In honor of the Maestro’s 83rd birthday (Feb. 8, 2015), BuySoundtrax Records proudly presents this collection of new recordings, in which some of John Williams’ most thoughtful orchestral film compositions are distilled into the intimacy of the instrumental duet. These tracks comprise Williams’ own arrangements as well as those of pianist Dan Redfeld, who is joined by Elizabeth Hedman (violin), David Washburn (trumpet), Donald Foster (clarinet), and Karen Hogle Brown (voice) in articulately presenting these themes with deference to their composer and with the heartfelt artistry of each performer.
Singular among virtually all Hollywood motion picture composers, John Williams has established a distinguished reputation in contemporary American music over a career that has thus far continued for six decades. It’s a sign of the ongoing flexibility of Williams’ music and his ongoing association with the concert hall and with modern classical music that many of his film works are being translated into new arrangements for performance by a variety of small ensembles. It was actually the composer himself who first began to reshape the symphonic splendor of his movie music into the austere environment of the chamber hall. For SCHINDLER’S LIST: THE FILM MUSIC OF JOHN WILLIAMS, the composer’s own arrangements were used for the new recordings and where Williams hadn’t published his own arrangements, Dan made his own arrangements, relying on his understanding of Williams’ compositional style from having studied and played them over many years. “John is my favorite composer,” Redfeld said. “In college, I had the good fortune to hang around him and watch him work in Boston, and I know his material.” The spotlight on these selections is intended to be on the soloists: violin, clarinet, trumpet, voice.

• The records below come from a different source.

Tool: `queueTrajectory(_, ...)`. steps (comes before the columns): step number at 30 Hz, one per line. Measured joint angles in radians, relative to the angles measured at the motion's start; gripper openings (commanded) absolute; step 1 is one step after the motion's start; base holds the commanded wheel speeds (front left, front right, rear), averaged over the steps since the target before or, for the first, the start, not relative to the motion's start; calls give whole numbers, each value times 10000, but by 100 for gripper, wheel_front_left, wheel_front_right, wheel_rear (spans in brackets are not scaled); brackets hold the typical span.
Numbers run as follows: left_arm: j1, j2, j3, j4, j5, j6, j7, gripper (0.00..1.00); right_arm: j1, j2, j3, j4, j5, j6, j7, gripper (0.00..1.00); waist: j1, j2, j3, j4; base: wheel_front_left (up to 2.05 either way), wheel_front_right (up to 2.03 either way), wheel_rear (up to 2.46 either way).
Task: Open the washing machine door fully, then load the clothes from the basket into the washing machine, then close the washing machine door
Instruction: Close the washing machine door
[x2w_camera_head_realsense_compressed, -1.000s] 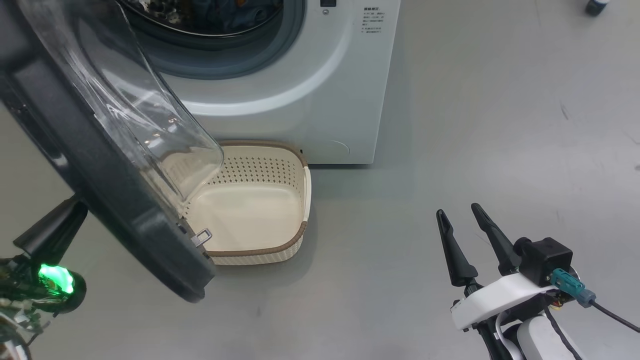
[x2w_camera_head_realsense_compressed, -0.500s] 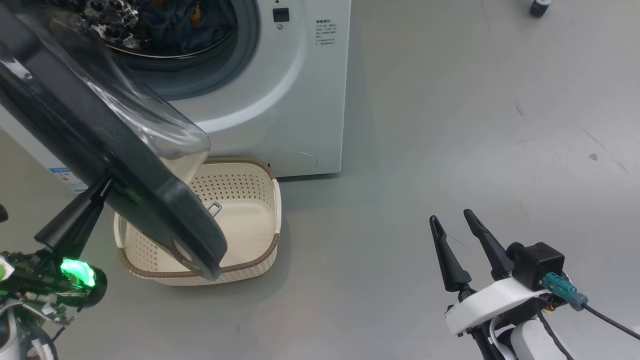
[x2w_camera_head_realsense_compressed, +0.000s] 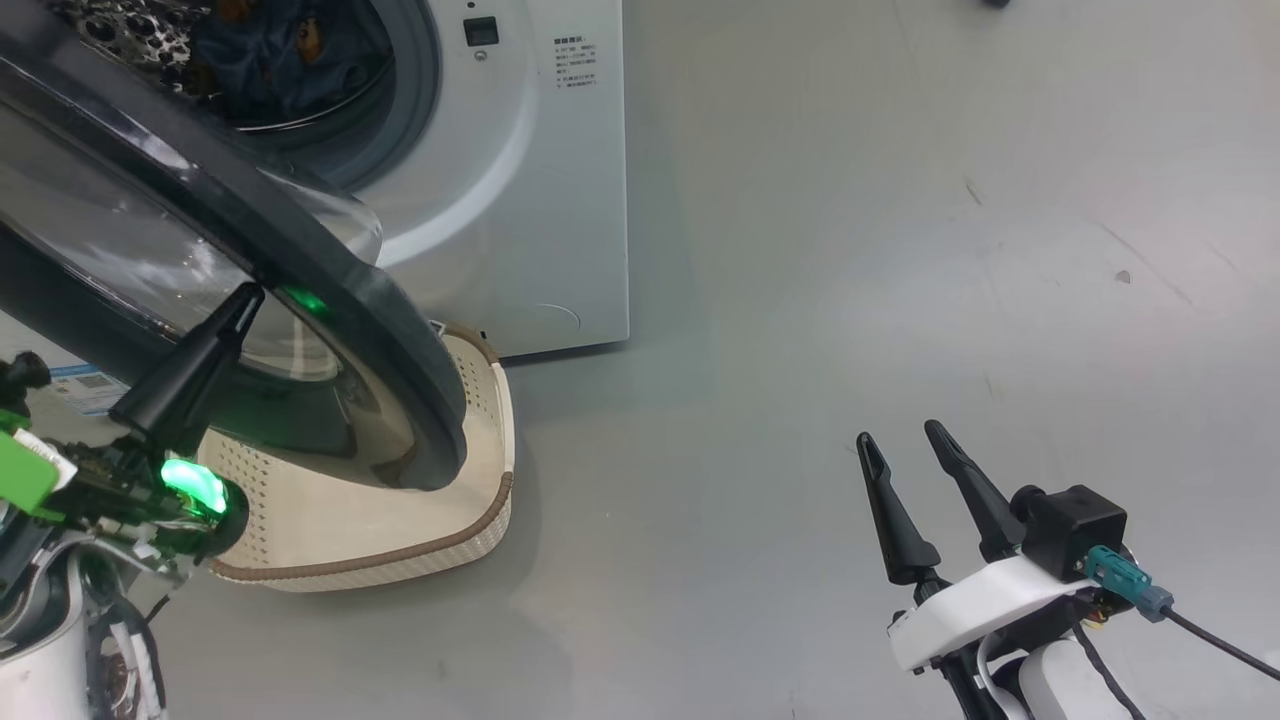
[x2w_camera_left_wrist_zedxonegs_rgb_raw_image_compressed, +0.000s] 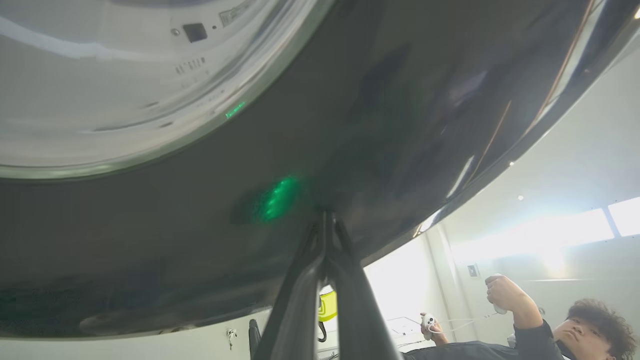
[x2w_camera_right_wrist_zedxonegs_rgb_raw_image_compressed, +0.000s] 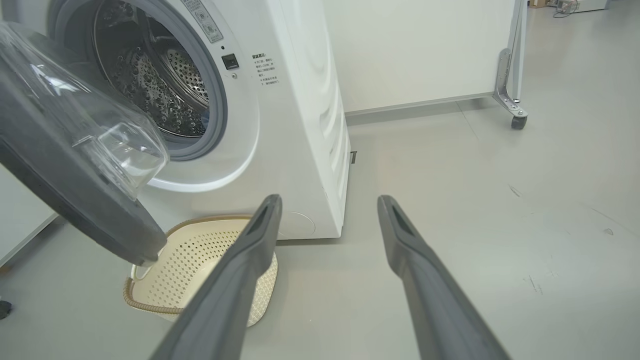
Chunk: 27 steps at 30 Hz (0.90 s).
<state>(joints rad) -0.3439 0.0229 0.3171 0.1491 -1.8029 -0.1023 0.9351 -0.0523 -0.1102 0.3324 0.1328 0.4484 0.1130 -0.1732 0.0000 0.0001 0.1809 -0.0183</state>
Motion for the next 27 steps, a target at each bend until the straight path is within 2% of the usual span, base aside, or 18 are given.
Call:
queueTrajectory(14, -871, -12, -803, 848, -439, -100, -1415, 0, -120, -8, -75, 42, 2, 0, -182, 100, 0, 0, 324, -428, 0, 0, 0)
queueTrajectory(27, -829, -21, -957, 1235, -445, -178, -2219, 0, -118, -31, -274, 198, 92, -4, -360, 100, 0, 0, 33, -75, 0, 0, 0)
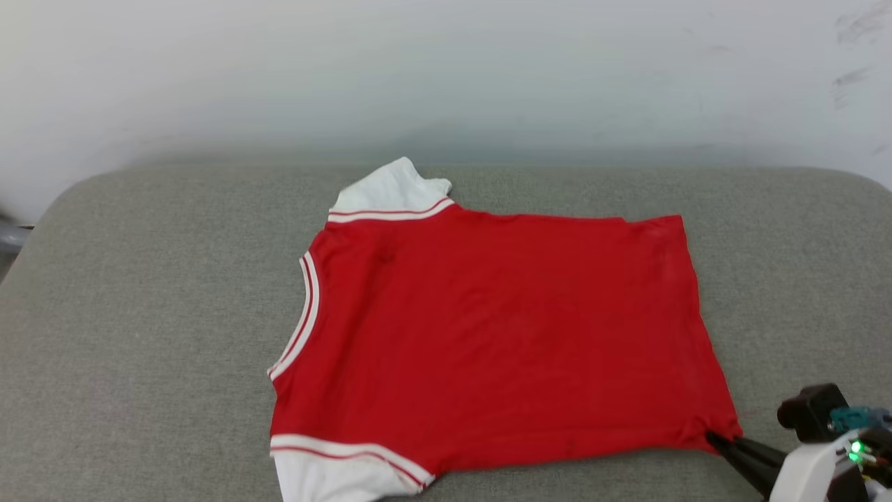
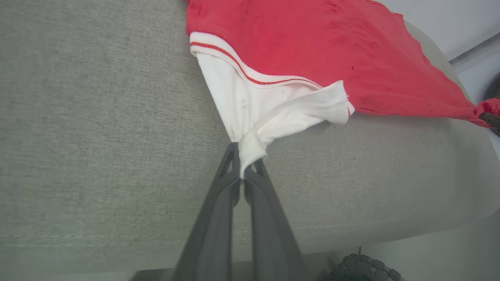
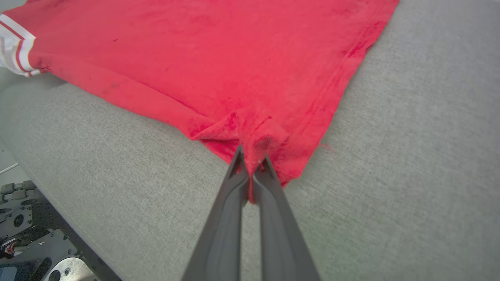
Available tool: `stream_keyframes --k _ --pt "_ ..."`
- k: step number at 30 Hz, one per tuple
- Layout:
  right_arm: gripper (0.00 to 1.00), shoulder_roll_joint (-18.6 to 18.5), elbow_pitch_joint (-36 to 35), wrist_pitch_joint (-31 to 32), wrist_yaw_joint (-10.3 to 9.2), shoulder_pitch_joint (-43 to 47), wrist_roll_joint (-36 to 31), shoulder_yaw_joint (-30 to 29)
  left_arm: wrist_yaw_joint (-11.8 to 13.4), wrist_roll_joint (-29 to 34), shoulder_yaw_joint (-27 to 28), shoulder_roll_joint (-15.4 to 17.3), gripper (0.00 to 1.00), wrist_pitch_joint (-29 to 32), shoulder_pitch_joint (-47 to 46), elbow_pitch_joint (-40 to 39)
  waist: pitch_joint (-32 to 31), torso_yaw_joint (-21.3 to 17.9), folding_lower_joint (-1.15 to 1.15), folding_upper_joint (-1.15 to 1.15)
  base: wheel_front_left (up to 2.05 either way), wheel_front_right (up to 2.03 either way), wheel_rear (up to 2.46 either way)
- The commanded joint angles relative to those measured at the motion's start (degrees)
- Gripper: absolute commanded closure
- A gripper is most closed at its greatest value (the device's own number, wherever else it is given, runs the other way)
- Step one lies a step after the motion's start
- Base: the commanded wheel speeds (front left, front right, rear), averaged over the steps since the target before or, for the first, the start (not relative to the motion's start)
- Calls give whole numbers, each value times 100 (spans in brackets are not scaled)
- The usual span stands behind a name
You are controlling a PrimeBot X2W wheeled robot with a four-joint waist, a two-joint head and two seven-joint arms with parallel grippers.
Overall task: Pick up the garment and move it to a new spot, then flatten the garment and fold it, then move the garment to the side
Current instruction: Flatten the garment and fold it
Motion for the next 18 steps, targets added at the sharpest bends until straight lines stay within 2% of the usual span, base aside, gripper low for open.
stream_keyframes --k 1,9,18 --pt "100 -51 -33 26 -8 123 17 -38 -9 -22 -4 41 100 37 103 -23 -55 14 2 0 0 0 0" --pt "100 -215 -406 223 -8 872 -20 -490 81 -144 -22 147 100 119 483 -290 -131 86 2 0 0 0 0" --pt "100 7 -788 464 -8 922 -155 -1163 9 233 93 177 100 -109 -314 -197 -55 13 2 0 0 0 0"
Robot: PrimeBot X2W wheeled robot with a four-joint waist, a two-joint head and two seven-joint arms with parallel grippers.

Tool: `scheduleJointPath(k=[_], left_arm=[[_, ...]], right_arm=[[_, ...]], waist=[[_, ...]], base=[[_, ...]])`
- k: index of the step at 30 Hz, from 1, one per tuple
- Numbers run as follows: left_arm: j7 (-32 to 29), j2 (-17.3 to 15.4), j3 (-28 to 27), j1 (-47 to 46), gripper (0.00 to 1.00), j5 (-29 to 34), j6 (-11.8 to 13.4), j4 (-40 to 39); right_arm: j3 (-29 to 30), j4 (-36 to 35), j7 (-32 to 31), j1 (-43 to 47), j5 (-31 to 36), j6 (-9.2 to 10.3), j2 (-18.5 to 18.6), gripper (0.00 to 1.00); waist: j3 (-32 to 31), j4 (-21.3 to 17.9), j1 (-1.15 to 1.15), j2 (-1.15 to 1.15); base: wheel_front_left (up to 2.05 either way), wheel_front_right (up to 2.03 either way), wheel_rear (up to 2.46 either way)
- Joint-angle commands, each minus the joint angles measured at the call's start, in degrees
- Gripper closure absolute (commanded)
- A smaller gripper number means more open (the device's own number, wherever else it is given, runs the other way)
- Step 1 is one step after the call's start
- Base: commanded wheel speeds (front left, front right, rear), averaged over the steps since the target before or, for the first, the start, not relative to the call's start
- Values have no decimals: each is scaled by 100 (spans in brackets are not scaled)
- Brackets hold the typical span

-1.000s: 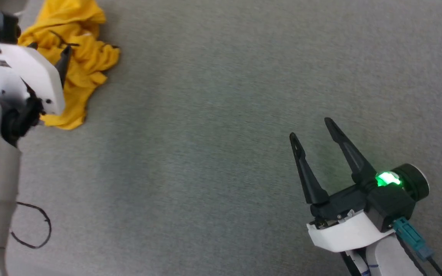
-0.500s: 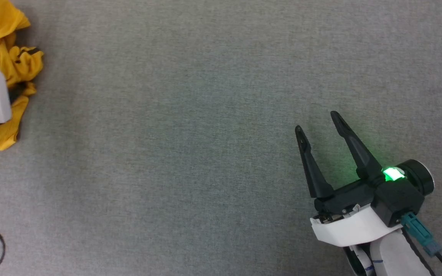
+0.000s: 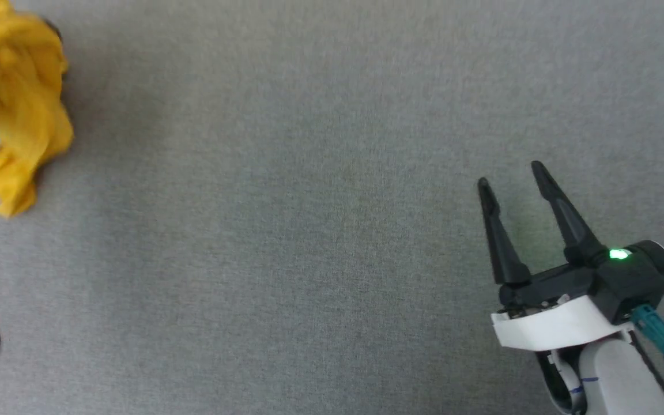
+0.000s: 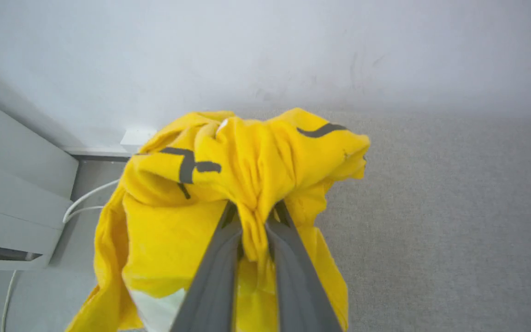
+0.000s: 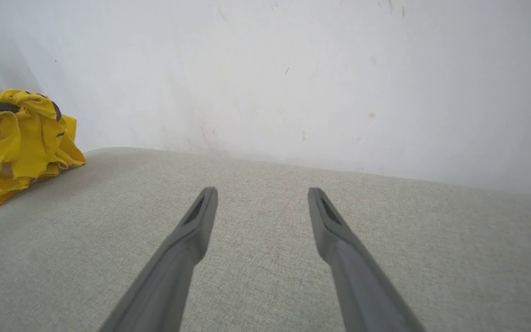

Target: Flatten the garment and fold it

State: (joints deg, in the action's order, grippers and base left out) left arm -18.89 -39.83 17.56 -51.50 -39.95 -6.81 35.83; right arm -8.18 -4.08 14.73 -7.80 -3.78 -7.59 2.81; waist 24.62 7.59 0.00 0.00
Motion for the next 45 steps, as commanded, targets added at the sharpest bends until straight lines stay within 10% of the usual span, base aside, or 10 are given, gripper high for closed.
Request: scheduleJointPath(k=[1, 15, 31, 32, 33, 45], left_arm=[[250, -19, -44, -162, 100, 96, 37, -60], [1333, 558, 367, -86, 100, 519, 153, -1586], [1351, 2978, 2187, 1735, 100, 298, 468, -2035], [1328, 3082, 2338, 1803, 91, 338, 450, -1863], [1316, 3162, 2482, 1848, 0, 393, 422, -1692], [2351, 3266, 2688, 1683, 0, 712, 269, -1144]], right_arm=[[75, 39, 27, -4, -53, 10, 7, 0], [884, 224, 27, 188, -154, 10, 7, 0], [751, 357, 27, 183, -546, 10, 7, 0], [725, 380, 27, 170, -557, 10, 7, 0], [690, 408, 27, 158, -563, 10, 7, 0], [803, 661, 27, 316, -472, 10, 7, 0]], waist=[[-543, -1, 0, 0], [-1805, -496, 0, 0], [-1491, -1554, 0, 0], [-1451, -1606, 0, 0], [-1421, -1653, 0, 0], [-1802, -1544, 0, 0]], base=[[0, 0, 0], [0, 0, 0], [0, 0, 0], [0, 0, 0], [0, 0, 0], [0, 0, 0]])
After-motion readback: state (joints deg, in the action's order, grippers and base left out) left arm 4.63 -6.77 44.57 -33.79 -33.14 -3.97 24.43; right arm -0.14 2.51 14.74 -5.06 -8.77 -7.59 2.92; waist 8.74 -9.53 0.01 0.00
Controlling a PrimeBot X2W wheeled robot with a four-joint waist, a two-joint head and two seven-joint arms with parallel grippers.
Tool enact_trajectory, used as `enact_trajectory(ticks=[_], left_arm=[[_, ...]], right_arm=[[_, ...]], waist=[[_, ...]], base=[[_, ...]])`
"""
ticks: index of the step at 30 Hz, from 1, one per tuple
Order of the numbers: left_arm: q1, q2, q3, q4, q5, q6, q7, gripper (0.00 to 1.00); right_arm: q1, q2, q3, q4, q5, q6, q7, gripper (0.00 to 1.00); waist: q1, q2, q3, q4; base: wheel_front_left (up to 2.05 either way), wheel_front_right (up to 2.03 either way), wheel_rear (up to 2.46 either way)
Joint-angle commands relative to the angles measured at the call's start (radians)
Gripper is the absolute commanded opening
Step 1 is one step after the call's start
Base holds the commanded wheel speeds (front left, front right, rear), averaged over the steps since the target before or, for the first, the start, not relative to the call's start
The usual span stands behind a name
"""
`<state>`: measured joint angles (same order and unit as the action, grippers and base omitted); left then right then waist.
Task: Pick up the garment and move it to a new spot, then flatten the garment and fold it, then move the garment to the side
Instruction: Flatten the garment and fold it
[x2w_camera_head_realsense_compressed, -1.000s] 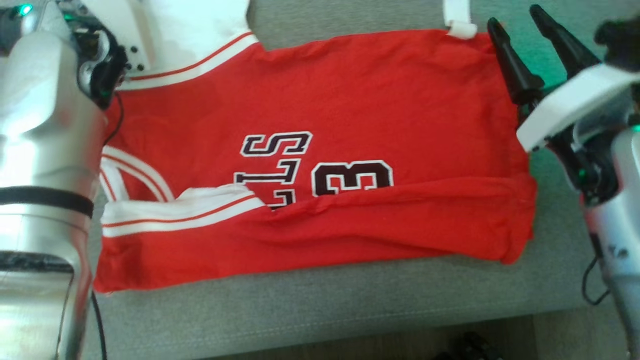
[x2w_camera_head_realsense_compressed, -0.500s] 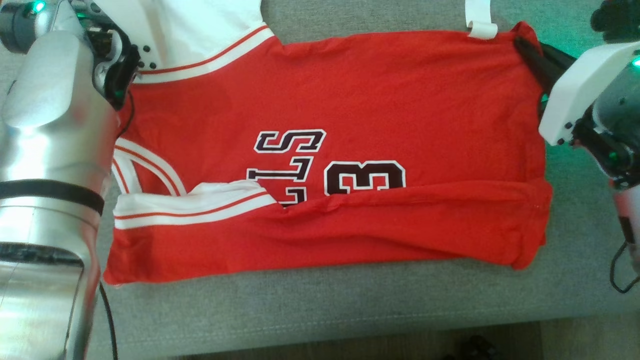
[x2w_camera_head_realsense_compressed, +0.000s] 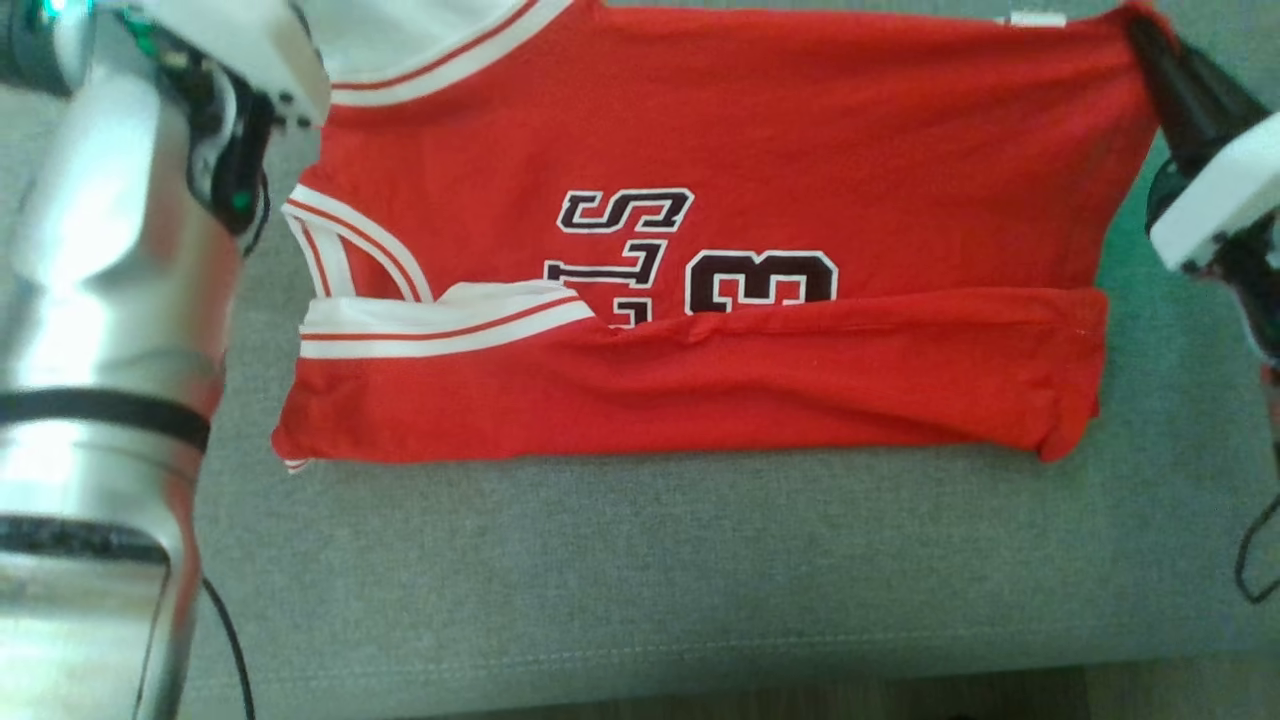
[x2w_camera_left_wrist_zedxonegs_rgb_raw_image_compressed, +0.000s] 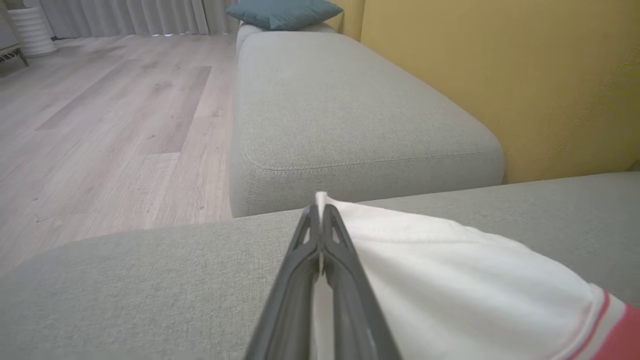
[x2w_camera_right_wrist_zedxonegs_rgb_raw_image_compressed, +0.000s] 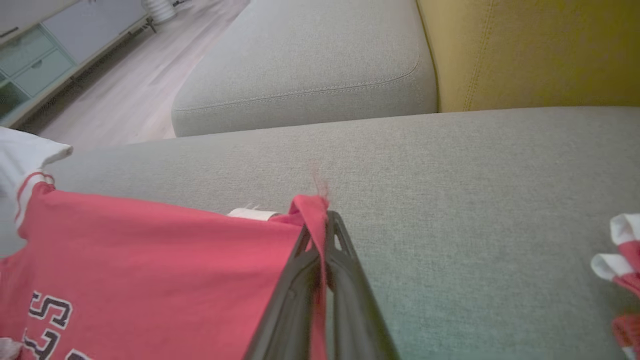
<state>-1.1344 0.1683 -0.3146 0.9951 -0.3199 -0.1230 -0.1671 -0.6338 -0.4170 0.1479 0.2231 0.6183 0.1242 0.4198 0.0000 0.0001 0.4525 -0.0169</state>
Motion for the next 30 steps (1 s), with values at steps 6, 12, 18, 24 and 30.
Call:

As a bonus track, SCHINDLER’S LIST: THE FILM MUSIC OF JOHN WILLIAMS includes Redfeld’s arrangement of “Where Dreams Are Born,” a vocalise for soprano and orchestra from the soundtrack to Spielberg’s wistful science fiction drama, A.I. ARTIFICIAL INTELLIGENCE (2001). Without a published arrangement of the piece, Redfeld transcribed the music by hand from the film soundtrack. “I used John’s vocal notes as they were written,” he said, “and I came up with the arrangement for the piano part.”
John Williams was born in New York and moved to Los Angeles with his family in 1948. There he attended UCLA and studied composition privately with Mario Castelnuovo-Tedesco. After service in the Air Force, Mr. Williams returned to New York to attend the Juilliard School, where he studied piano with Madame Rosina Lhevinne. While in New York, he also worked as a jazz pianist, both in clubs and on recordings. He then returned to Los Angeles, where he began his career in the film industry, working with such composers as Bernard Herrmann, Alfred Newman, and Franz Waxman.
Best known for his film scores and ceremonial music, Williams is also a noted composer of concert works and a renowned conductor. Williams’ scores for films such as JAWS, E.T.: THE EXTRA-TERRESTRIAL, SCHINDLER'S LIST, as well as the INDIANA JONES, STAR WARS and the HARRY POTTER series have won him multiple awards and produced best-selling recordings.
Williams has composed the music and served as music director for many films, including SAVING PRIVATE RYAN, AMISTAD, SEVEN YEARS IN TIBET, THE LOST WORLD, ROSEWOOD, SLEEPERS, NIXON, SABRINA, SCHINDLER'S LIST, JURASSIC PARK, HOME ALONE, FAR AND AWAY, JFK, HOOK, PRESUMED INNOCENT, ALWAYS, BORN ON THE FOURTH OF JULY, the INDIANA JONES series, THE ACCIDENTAL TOURIST, EMPIRE OF THE SUN, THE WITCHES OF EASTWICK, the STAR WARS series, SUPERMAN, CLOSE ENCOUNTERS OF THE THIRD KIND, JAWS, GOODBYE MR. CHIPS and many more.
Dan Redfeld is a classically trained concert pianist and composer/conductor who studied at Boston’s New England Conservatory. While many of his fellow students were embracing modernistic, atonal music, Redfeld was more interested in tonal, neo-romantic music, an inclination grounded by his studies with acclaimed composer and pianist William Thomas McKinley. At the same time, Redfeld had discovered a love for film music through the work of John Williams in JAWS and STAR WARS. Through McKinley, Redfeld met and watched Williams at work with the Boston Pops, and the famous film composer’s influence settled into his artistic design. Redfeld began scoring short films for the American Film Institute, and in a day when many film composers were coming out of popular music into Hollywood film scoring careers, he found his academic background particularly advantageous to the music he was writing.